Granted the solution for most (me included) is to eat a few less doughnuts or something and drop weight off the body, but that was not what the thread was about...


----------



## bbagdan (Aug 20, 2004)

sorry buddy. almost no practical weight savings to be had (i.e. 76g carbon saddle is not practical).

you could easily shave .43 pound by switching to record shifters, cassette, and RD over the D/A, but that's pretty pricey.

you could save 30-40g with a carbon bar, or 3ttt prima bar. there's also some lighter stems(20-40g) and forks(50-100g) out there. 

you could lose .43 lbs off your body in a week for free. send me the money if you have extra to burn-- your bike already sounds pretty sweet to me!


----------



## weiwentg (Feb 3, 2004)

bbagdan said:


> you could lose .43 lbs off your body in a week for free. send me the money if you have extra to burn-- your bike already sounds pretty sweet to me!

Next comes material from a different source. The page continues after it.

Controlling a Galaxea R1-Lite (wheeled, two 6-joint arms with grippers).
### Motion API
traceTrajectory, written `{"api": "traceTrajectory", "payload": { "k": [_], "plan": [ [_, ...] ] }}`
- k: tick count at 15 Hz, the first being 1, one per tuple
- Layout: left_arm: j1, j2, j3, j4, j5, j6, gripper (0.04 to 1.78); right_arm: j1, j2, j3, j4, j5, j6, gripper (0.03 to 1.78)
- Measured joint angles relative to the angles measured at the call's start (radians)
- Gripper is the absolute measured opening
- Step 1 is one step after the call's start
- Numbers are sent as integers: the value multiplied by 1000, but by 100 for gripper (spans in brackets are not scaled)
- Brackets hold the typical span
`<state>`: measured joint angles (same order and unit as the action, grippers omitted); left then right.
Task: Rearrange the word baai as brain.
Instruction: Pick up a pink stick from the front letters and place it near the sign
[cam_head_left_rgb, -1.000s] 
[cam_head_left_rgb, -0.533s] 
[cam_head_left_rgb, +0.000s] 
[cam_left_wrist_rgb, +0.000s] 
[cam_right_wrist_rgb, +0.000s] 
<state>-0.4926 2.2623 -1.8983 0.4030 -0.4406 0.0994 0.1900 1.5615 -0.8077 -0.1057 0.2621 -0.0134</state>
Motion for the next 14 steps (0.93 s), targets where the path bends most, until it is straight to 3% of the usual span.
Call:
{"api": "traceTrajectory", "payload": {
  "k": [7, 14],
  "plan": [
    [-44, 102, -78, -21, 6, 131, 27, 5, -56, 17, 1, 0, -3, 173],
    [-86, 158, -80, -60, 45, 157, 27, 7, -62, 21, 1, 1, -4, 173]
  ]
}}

but, if you lost .43lbs off your body and then also lost .43lbs off the bike, you would have lost .86lbs. in fact, if you lost .43lbs off the bike, this might make you ride more to justify the expense, and you might end up losing 5.43lbs total. 
the title of the forum, "Save Some Weight", is commonly taken to mean save some weight off the bike. to weight weenies, the concept of saving weight on the body is meaningless (unless talking about lighter helmet, shoes, etc). never ask a weight weenie to lose weight off his body. 

that said, to the original poster, there is little you can do to save weight that's within reasonable cost. you could sell the brakes and get the Zero Gravity SS brakes ($289, 214g, saves you about 100g). you could change the fork, you could change the frame, you could go Campy (except for cranks).but you won't get much lighter without using exotic parts.


----------



## Clark (Aug 10, 2004)

First to reduce the weight of your bike I would start with Zero gravity brakes saving you 122 grams and costing you $3.27 per gram. Next I would replace your fork with Easton EC90 SLX saving you 110 grams and costing you $3.90 per gram. With these changes you will be under 16 but why stop there. I would get the Zipp crank with FSA Ti BB and saving you 163 grams but costing you 5.21 per gram. With all these changes you will be at 15.56.


----------



## oldbikesrock (Apr 24, 2005)

*They got it THAT low!?*



TeenRacer said:


> Selle italia now makes an all carbon seat that only weighs 76g.


And I thought Selle SanMarco's 100g carbon shelled seat was insane, weight-wise, price wise and in uncomfortableness. What did they do, make the rails carbon too? SanMarco's seat has ti rails. That might shave 24g. Where did you see the saddle?


----------